No que diz respeito às doenças neurológicas, um aspeto que prejudica também o tratamento dos pacientes, é o recurso às terapias alternativas.
O seu uso e abuso leva ao atraso no início de tratamentos eficazes, pode levar à interferência das mezinhas com os medicamentos úteis, e troca falsas esperanças por gastos elevados em inutilidades.
Como exemplos apontaria a promoção da acunpuntura, da homeopatia, da osteopatia, da naturopatia e outras no tratamento de diversas doenças neurológicas.
Não há qualquer evidência científica séria que as suporte, mas são promovidas nos meios de comunicação social, inclusive do Estado, como é típico dos programas televisivos matinais.
Relativamente à Acunpuntura, que tem sido publicitada para o tratamento de doenças Neurológicas como a Enxaqueca, existem estudos que mostram que não é mais que um placebo, com resultados iguais quer seja praticada por principiantes ou por mestres, existindo inclusive um estudo em os resultados foram iguais usando agulhas de Acunpuntura ou palitos!

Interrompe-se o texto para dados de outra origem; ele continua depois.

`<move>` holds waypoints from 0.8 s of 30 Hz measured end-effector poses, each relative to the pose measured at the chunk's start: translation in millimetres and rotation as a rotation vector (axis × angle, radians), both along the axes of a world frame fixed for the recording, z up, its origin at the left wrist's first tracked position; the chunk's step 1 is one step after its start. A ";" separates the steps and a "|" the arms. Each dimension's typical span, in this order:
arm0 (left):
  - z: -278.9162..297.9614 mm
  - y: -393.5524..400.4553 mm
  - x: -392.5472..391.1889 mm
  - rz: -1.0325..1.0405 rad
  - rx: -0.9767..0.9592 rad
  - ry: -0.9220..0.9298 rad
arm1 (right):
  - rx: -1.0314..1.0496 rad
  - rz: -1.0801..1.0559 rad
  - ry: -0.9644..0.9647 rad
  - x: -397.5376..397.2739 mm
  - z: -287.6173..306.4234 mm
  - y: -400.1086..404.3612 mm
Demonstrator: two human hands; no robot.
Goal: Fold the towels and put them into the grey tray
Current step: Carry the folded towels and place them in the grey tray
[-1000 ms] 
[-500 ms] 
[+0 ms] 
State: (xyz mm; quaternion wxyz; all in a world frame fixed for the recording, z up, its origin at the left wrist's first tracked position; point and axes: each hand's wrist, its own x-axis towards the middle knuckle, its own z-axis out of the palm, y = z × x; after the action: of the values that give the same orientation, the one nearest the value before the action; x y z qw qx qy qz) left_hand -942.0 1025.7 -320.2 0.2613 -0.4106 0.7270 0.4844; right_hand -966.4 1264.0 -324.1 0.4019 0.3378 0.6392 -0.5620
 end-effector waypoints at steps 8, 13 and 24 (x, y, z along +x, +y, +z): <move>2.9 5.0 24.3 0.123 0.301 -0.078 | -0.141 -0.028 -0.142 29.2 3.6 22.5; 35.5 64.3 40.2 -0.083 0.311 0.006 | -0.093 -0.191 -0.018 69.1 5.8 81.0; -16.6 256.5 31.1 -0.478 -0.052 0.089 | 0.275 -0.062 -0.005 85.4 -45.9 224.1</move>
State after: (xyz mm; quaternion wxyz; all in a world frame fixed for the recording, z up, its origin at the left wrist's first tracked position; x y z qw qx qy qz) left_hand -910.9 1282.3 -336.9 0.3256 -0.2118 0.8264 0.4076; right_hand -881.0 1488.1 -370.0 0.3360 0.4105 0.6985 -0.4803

A Osteopatia e a as terapias Quiropráticas utilizam manipulações cervicais, apregoadas como tratamento para quase tudo, mas uma das complicações possíveis já descrita e publicada em revistas científicas, é o facto destas manipulações cervicais poderem danificar artérias do pescoço que levam sangue para o cérebro e poderem causar acidentes vasculares cerebrais.
  
Mais grave é o canto de sereia com que são atraídos doentes desesperados, pelas clínicas internacionais com tratamentos de pretensa base científica, mas ainda em fase de investigação, como é o caso das células estaminais e das vacinas dendríticas.
Os doentes pagam fortunas em troca de tratamentos experimentais, ainda ineficazes ou pouco seguros, acabando por regressar ao nosso SNS piores do que quando foram para essas clínicas, como é triste exemplo famosa clinica alemã, que conta com inescrupulosos angariadores nacionais, principalmente junto de doentes oncológicos.

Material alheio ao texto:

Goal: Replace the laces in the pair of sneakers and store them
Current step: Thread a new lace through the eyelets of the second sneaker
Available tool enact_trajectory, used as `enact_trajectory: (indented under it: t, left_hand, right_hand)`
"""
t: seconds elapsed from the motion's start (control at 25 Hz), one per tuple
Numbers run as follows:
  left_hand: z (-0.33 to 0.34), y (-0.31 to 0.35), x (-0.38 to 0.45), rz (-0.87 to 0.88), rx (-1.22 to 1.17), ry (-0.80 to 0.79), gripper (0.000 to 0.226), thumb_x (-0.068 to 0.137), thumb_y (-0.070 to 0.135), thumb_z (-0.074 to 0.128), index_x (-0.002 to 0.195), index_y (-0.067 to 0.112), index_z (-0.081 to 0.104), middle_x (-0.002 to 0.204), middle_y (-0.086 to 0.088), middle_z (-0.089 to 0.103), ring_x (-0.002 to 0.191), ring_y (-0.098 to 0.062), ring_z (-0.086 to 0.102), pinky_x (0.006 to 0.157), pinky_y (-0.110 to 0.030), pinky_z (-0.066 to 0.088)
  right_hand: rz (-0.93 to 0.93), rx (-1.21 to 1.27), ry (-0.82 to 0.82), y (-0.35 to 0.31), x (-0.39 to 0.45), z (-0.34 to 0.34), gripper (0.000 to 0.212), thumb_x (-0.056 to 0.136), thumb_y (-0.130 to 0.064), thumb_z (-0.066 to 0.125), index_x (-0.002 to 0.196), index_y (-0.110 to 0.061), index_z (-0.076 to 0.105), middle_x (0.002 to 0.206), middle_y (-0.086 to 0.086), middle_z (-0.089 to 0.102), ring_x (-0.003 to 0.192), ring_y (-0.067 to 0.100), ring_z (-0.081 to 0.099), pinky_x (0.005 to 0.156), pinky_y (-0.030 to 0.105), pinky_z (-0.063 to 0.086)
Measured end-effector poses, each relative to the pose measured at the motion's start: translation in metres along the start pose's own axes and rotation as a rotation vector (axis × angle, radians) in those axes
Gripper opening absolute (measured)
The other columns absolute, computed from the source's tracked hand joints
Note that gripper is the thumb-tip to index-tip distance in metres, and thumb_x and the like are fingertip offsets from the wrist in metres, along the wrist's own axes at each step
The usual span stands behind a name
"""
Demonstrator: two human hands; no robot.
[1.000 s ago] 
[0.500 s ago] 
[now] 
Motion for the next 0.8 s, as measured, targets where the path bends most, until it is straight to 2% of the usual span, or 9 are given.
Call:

Falando do Cérebro e de Tumores, outra dúvida com que muitos se confrontam diz respeito à associação dos telemóveis e dos tumores cerebrais.
Não há estudos sólidos que mostrem aumento do número de novos casos de tumores cerebrais após o início da utilização maciça de telemóveis. Tambem não há relação demonstrada entre este e outros tipos de tumores com as redes Wifi, 4G ou 5G, ou micro-ondas, que é, hoje em dia, uma das teorias da conspiração prediletas na internet.

Em conclusão, neste tempo de “fake news” devemos manter um saudável ceticismo, e daí a importância da literacia científica na área das neurociências.
Desconfiemos das fabulosas descobertas e curas espantosas promovidas nos media e redes sociais, mas que não têm grande repercussão junto da comunidade científica.
Se parece demasiado bom para ser verdade é porque provavelmente não é.
Desconfiemos dos suplementos miraculosos, dos programas de software que nos vão pôr a pensar melhor, e das curas e tratamentos alternativos, cuja utilidade é principalmente financeira para quem as pratica.